PROVIDED RECORDS:

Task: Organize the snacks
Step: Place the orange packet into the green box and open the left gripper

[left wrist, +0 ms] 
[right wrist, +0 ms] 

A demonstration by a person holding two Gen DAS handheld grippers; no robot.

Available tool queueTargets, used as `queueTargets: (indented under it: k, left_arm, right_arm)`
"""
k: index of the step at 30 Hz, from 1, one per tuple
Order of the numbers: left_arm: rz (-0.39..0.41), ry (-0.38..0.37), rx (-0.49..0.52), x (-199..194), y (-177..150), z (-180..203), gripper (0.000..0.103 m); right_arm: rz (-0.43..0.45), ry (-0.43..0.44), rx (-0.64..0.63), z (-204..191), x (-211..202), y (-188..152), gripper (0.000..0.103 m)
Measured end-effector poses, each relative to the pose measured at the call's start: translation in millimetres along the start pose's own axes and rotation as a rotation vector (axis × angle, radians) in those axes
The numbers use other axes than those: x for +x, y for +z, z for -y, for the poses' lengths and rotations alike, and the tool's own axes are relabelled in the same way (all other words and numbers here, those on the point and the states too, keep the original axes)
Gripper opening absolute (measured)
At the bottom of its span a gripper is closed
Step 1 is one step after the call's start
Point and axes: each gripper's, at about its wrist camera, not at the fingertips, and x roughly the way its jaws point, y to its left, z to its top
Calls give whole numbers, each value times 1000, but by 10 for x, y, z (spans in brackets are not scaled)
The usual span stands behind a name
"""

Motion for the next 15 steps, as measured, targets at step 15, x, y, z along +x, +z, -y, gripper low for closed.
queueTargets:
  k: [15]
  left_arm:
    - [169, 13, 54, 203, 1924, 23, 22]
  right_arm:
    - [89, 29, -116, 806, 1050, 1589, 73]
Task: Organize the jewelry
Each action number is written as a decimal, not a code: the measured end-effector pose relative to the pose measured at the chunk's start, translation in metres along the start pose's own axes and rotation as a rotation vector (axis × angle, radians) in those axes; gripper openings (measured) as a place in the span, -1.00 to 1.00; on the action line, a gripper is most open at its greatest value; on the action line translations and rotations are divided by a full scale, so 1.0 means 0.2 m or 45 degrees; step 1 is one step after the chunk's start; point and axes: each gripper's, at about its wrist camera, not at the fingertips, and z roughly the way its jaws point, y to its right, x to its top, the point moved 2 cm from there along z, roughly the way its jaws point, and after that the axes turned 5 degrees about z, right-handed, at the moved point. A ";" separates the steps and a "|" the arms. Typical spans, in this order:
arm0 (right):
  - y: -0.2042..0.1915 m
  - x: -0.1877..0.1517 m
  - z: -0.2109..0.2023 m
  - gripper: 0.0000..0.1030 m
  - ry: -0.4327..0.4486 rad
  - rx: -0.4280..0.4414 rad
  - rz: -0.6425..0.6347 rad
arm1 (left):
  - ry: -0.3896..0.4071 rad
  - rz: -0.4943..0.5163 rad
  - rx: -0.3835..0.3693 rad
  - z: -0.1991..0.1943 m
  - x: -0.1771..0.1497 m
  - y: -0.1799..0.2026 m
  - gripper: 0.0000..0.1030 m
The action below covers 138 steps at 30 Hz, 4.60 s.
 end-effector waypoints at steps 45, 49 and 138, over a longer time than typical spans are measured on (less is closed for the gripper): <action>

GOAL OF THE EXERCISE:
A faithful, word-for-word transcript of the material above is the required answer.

RESPONSE AREA:
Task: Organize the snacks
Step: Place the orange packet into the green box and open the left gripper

[left wrist, +0 ms] 
[right wrist, +0 ms] 

A demonstration by a person holding two Gen DAS handheld grippers; no robot.

Available tool queueTargets, used as `queueTargets: (indented under it: k, left_arm, right_arm)`
"""
k: index of the step at 30 Hz, from 1, one per tuple
Order of the numbers: left_arm: rz (-0.39..0.41), ry (-0.38..0.37), rx (-0.49..0.52), x (-199..194), y (-177..150), z (-180..203), gripper (0.000..0.103 m); right_arm: rz (-0.43..0.45), ry (-0.43..0.44), rx (-0.64..0.63), z (-204..191), x (-211..202), y (-188..152), gripper (0.000..0.103 m)
Measured end-effector poses, each relative to the pose measured at the call's start: translation in millimetres along the start pose's own axes and rotation as a rotation vector (axis × angle, radians) in those axes
The numbers use other axes than those: x for +x, y for +z, z for -y, for the poses' lengths and rotations alike, and the tool's own axes are relabelled in the same way (all other words and numbers here, those on the point and the states too, keep the original axes)
Gripper opening absolute (measured)
At the bottom of its span a gripper is closed
Step 1 is one step after the call's start
Point and axes: each gripper's, at about its wrist camera, not at the fingertips, and x roughly the way its jaws point, y to its left, z to its top
Calls give whole numbers, each value times 1000, but by 10 for x, y, z (spans in brackets are not scaled)
The usual span stands behind a name
"""

Motion for the next 15 steps, as measured, targets at step 15, x, y, z along +x, +z, -y, gripper low for closed.
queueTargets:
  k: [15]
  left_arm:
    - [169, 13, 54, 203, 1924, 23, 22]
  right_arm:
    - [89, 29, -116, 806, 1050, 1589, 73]
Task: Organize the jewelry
Each action number is written as a decimal, not a code: the measured end-effector pose relative to the pose measured at the chunk's start, translation in metres along the start pose's own axes and rotation as a rotation vector (axis × angle, radians) in those axes; gripper openings (measured) as a place in the span, -1.00 to 1.00; on the action line, a gripper is most open at its greatest value; on the action line translations and rotations are divided by a full scale, so 1.0 means 0.2 m or 45 degrees; step 1 is one step after the chunk's start; point and axes: each gripper's, at about its wrist camera, not at the fingertips, and z roughly the way its jaws point, y to its right, x to its top, the point moved 2 cm from there along z, roughly the way its jaws point, and after that the axes turned 5 degrees about z, right-handed, at the moved point. A ";" separates the steps and a "|" the arms. Typical spans, in this order:
arm0 (right):
  - y: -0.2042..0.1915 m
  - x: -0.1877..0.1517 m
  - z: -0.2109..0.2023 m
  - gripper: 0.0000..0.1030 m
  - ry: -0.4327..0.4486 rad
  - rx: -0.4280..0.4414 rad
  - rz: -0.6425..0.6347 rad
arm1 (left):
  - ry: -0.3896..0.4071 rad
  - rz: -0.4943..0.5163 rad
  - rx: -0.3835..0.3693 rad
  - z: -0.1991..0.1943 m
  - x: -0.1771..0.1497 m
  - y: -0.1799..0.2026 m
  - gripper: 0.0000..0.1030 m
The action below covers 138 steps at 30 Hz, 4.60 s.
 end-effector waypoints at steps 45, 49 and 138, over a longer time than typical spans are measured on (less is closed for the gripper): <action>

This completes the answer to the exercise.